Structural Damage Shows Up in Technicolor


Civil engineers may one day be able tell how healthy a building is with a quick visual check. Combining organic materials that react to ultraviolet light with a stretchable, rubber-like material, Princeton researchers have designed a new kind of sensory skin for monitoring structural integrity.

The material, called polydimethylsiloxane (PDMS), is made to be wavy on the micro-scale (one-millionth of a meter). Then it is coated with a layer of organic molecules that give off a particular color of light when a UV beam shines on them. This color is in partly determined by the precise spacing of the micro-ridges in the material — the rows of ridges make a diffraction grating which reflects the light so as to amplify the signal, an effect known as lasing. So, when the material is stretched out due to something like strain or corrosion on the building, the structural change is literally reflected in a color change.

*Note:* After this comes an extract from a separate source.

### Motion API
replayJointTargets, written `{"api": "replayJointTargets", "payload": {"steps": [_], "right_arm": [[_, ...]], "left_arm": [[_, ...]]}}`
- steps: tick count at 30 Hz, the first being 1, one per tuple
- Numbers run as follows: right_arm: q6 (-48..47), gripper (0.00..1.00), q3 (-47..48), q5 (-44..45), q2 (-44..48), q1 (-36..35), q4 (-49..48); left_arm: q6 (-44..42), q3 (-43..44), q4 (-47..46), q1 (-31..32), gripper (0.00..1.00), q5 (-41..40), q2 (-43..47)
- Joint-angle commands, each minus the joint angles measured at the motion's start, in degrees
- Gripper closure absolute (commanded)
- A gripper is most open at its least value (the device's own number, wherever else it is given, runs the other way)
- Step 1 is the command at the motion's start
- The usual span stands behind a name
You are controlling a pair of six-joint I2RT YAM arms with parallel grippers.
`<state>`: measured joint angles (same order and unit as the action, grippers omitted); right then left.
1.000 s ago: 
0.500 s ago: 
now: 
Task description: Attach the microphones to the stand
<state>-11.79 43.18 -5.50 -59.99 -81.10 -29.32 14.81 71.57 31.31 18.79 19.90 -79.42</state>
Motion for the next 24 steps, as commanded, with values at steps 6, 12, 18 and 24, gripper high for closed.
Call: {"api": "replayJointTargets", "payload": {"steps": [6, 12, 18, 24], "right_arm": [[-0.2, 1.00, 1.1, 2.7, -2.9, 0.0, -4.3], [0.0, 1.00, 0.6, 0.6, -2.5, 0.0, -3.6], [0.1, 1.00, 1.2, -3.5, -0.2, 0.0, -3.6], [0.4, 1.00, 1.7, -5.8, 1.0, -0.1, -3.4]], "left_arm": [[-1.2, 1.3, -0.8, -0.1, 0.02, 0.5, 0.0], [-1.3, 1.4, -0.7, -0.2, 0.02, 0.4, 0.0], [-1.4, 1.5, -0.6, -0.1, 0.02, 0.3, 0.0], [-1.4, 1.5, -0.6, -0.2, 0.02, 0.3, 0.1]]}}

Moreover, the the diffraction grating is so small that treated PDMS can show signs of distress at miniscule scales, much smaller than where any crack would be visible.

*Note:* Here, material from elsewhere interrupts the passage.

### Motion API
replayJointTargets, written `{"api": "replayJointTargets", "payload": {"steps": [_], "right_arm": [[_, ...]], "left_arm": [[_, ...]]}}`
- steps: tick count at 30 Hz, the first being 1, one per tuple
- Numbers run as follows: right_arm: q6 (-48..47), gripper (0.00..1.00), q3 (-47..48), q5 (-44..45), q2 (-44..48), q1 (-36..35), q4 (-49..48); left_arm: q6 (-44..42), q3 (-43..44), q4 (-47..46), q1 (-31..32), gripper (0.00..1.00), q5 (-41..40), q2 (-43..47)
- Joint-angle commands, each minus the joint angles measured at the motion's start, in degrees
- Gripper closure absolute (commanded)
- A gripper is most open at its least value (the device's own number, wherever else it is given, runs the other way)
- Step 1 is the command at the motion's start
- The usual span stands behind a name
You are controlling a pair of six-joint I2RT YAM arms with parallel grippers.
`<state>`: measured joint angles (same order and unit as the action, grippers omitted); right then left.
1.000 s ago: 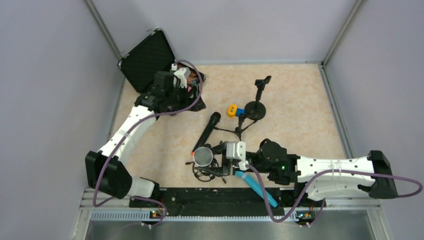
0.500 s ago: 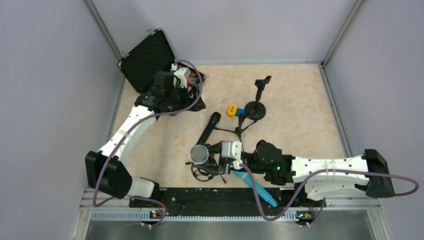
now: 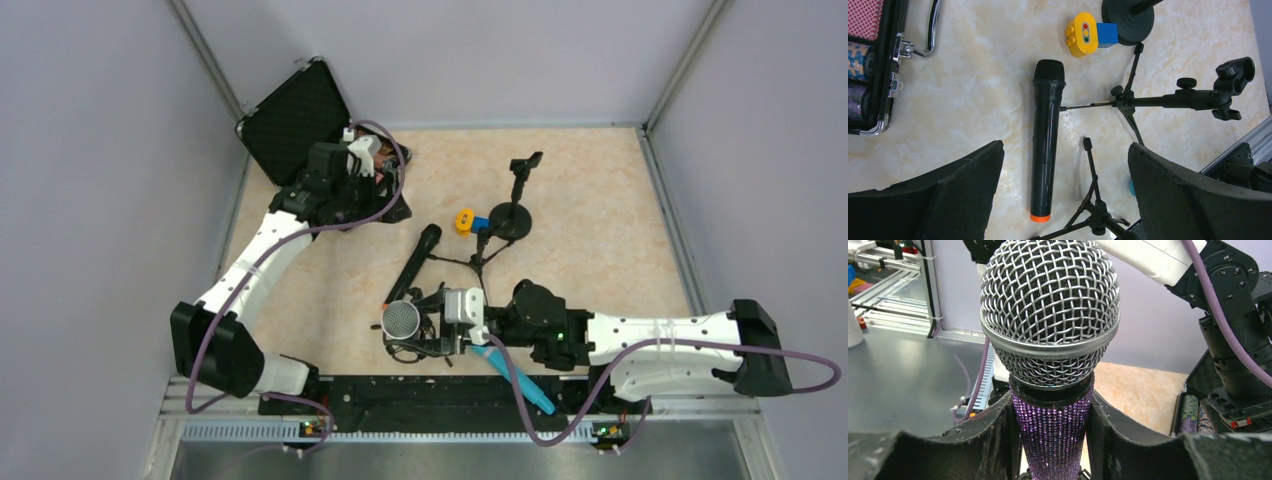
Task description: Attach the microphones to the stand
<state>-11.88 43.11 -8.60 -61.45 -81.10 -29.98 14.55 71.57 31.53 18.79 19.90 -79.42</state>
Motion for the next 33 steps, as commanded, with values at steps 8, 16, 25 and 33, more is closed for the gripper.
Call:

The prototype isn't quite ready; as of now the organic molecule coating begins to shred off when the material is stretched too thin. But the researchers are hopeful that this type of building skin could one day be a useful technology for civil engineers. And the lack of electrical wiring, fiber optics, or other expensive sensory equipment to achieve the same job makes the new material economically-appealing too. Engineers examining a building might even be able to do so from afar, since all they need to do is shoot a UV light at a surface and measure the emitted color.

"There's really a critical need to develop better sensors that can be applied to infrastructure systems," University of Michigan professor of civil and environmental engineering Jerome Lynch tells MIT's Technology Review. If this all works out, in the future we might really know when buildings are feeling “blue.”